Naima has a BA from Brown University and an MFA from Temple University. Her work has been shown at Anthology Film Archive, Ann Arbor Film Festival, Wing Luke Museum, MiX Experimental Film Festival, National Queer Art Festival, The Philadelphia Fringe Festival, and the Henry Art Gallery. She’s held residency fellowships at The Bemis Center, Millay Colony, Vermont Studio Center, and The Lighthouse Works.
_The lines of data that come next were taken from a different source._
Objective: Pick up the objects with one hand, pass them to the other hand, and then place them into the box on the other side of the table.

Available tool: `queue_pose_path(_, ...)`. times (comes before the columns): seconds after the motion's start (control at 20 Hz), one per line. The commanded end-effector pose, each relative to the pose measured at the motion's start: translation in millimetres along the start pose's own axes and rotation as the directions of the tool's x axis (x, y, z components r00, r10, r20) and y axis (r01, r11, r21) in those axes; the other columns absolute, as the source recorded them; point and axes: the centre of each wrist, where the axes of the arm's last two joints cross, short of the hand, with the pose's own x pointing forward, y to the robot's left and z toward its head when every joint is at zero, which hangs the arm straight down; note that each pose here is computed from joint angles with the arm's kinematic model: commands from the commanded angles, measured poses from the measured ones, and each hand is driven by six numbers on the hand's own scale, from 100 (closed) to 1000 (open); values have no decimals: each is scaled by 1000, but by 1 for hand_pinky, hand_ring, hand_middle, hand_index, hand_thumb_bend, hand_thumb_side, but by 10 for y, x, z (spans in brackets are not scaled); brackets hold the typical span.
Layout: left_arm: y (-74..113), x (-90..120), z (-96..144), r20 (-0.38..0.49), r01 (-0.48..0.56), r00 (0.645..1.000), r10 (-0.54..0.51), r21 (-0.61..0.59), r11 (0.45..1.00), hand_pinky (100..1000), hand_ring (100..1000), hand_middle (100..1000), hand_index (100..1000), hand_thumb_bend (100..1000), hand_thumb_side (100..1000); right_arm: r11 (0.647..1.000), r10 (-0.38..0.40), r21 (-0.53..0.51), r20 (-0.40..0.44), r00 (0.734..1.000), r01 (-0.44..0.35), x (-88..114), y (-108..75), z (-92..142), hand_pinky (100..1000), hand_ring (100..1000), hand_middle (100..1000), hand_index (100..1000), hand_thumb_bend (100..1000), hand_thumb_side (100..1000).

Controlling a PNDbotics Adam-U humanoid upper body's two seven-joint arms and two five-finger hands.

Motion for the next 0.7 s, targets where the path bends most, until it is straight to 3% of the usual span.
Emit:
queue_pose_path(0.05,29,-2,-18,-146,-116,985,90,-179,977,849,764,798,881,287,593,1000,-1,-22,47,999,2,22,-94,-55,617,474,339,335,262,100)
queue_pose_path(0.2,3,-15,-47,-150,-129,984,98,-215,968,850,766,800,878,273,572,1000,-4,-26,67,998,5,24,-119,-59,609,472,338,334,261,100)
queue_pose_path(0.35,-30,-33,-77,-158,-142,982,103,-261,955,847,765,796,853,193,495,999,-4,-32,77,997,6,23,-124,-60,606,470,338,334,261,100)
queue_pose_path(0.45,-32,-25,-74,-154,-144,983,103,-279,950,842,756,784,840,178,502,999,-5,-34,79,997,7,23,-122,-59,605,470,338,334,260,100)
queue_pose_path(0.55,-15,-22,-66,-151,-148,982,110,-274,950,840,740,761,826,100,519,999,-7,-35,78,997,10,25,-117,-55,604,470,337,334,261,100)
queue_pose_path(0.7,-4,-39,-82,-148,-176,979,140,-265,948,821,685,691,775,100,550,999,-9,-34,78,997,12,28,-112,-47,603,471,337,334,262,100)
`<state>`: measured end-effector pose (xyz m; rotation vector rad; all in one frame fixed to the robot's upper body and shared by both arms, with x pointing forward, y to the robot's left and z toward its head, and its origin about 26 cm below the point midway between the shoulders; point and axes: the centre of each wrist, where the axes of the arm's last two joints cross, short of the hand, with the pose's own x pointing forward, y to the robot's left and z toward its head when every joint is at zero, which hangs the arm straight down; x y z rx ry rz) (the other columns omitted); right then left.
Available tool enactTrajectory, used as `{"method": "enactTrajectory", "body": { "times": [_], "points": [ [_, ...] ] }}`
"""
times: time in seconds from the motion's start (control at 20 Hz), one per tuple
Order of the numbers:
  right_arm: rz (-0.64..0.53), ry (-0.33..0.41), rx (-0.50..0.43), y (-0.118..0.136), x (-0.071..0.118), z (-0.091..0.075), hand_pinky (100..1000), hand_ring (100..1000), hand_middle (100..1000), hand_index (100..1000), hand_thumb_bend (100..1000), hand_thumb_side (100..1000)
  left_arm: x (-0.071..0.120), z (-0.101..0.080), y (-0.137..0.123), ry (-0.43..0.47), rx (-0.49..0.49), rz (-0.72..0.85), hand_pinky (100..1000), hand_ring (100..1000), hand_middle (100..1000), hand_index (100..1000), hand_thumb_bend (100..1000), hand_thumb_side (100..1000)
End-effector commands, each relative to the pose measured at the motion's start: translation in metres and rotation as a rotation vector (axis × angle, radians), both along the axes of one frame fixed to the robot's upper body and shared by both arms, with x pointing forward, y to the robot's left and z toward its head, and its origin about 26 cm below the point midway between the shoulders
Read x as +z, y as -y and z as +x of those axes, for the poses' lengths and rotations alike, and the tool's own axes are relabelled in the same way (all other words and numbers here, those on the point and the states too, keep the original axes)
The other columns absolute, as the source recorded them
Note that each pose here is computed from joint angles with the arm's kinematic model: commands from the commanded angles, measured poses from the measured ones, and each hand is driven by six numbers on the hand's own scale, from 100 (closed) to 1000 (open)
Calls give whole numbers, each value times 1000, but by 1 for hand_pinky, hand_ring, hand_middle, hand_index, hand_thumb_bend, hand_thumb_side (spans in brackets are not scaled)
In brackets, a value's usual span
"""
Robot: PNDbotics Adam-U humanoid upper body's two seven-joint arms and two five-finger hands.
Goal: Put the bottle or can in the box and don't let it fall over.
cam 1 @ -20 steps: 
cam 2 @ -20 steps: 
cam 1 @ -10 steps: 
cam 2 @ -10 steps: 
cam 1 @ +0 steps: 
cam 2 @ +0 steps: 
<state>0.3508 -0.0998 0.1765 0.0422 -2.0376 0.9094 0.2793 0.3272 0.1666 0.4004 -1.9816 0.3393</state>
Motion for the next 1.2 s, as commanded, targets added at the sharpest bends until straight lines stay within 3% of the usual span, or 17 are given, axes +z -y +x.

Naima was a 2023-24 Mabou Mines SUITESpace Resident, and previously she was a 2021-2022 Mid America Arts Alliance Interchange ArtistFellow, recipient of the 2022-23 Mid America Arts Alliance Artistic Innovation Award, and a recipient of a 2022 Jazz Road Creative Residency. Naima resides in Tulsa, within the Muscogee Creek Nation Reservation, where she spends her time being free and talking to animals.
Mel Watkins
Artist Website: https://melwatkin.com/
Project Description
My 1964 book entitled “Girls Can Do Anything” was confiscated and destroyed by my 4th grade teacher which was devastating for my budding artist self at age 10. The original was inspired by my Mom, who was a lawyer—unusual in 1964 — and by my own experience being denied a paperboy job because I was a girl. Currently, I am creating a new annotated version. The original consisted of 22 stick figures on newsprint showing what “girls” could do: including a policeman, Chef Julia, a scientist and a prostitute. (How I knew what a prostitute was at age 10 in 1964 is beyond me.) The prostitute was one of three “girls” that caused the confiscation and destruction of the book. And caused my mother to be called to the principal’s office. Since I didn’t know about gender-neutral terms in 1964, all the job titles end in “man,” spaceman, fireman, etc. Also, all the “girls” have bouffant hairdos and serious expressions like my Mom. The 2024 version is intentionally messy, like me then and now, but it also shows how my Mom would literally cut and paste her legal text edits using scissors, glue, and tape. While I have created a number of artists’ books over the years, for this proposal, I uploaded five pages from Girls Can Do Anything – a work in progress. Currently, the book, drawn on mulberry paper, is 44 pages long including front and back cover.
Biography
Mel Watkin’s work has been shown nationally with solo exhibitions at Franklin Furnace Archives, New York, Hyde Park Art Center, Chicago, Laumeier Sculpture Park, St. Louis, and A.I.R. Gallery in Brooklyn. Recent group exhibitions include the American University Museum of Art, Washington, D.C., the Grand Rapids Art Museum, Michigan and Longue Vue House and Garden, New Orleans. In 2023, the Hyde Park Art Center in Chicago exhibited three commissioned map-based works and the Southern Illinois Cancer Institute commissioned eight small works on paper. Watkin’s work is in the collections of the Saint Louis Art Museum, the Illinois State Museum, Spencer Museum of Art, University of Kansas at Lawrence, the Book Art Collection of the Museum of Modern Art, New York, and the Franklin Furnace Archives, among other venues. She create a permanent public artwork fabricated in collaboration with Franz Mayer of Munich, Germany for the “C” Concourse at St. Louis International Airport. Grant awards include a 2000 and 2022 Illinois Arts Council Fellowship, a Critical Mass grant, a Pollock-Krasner Foundation Fellowship, and a Pyramid Atlantic artist’s book award. Her residencies including the Ucross Foundation in Wyoming, Ragdale Foundation, Lake Forest, Illinois, and Palazzo Rinaldi, Noepoli, Italy.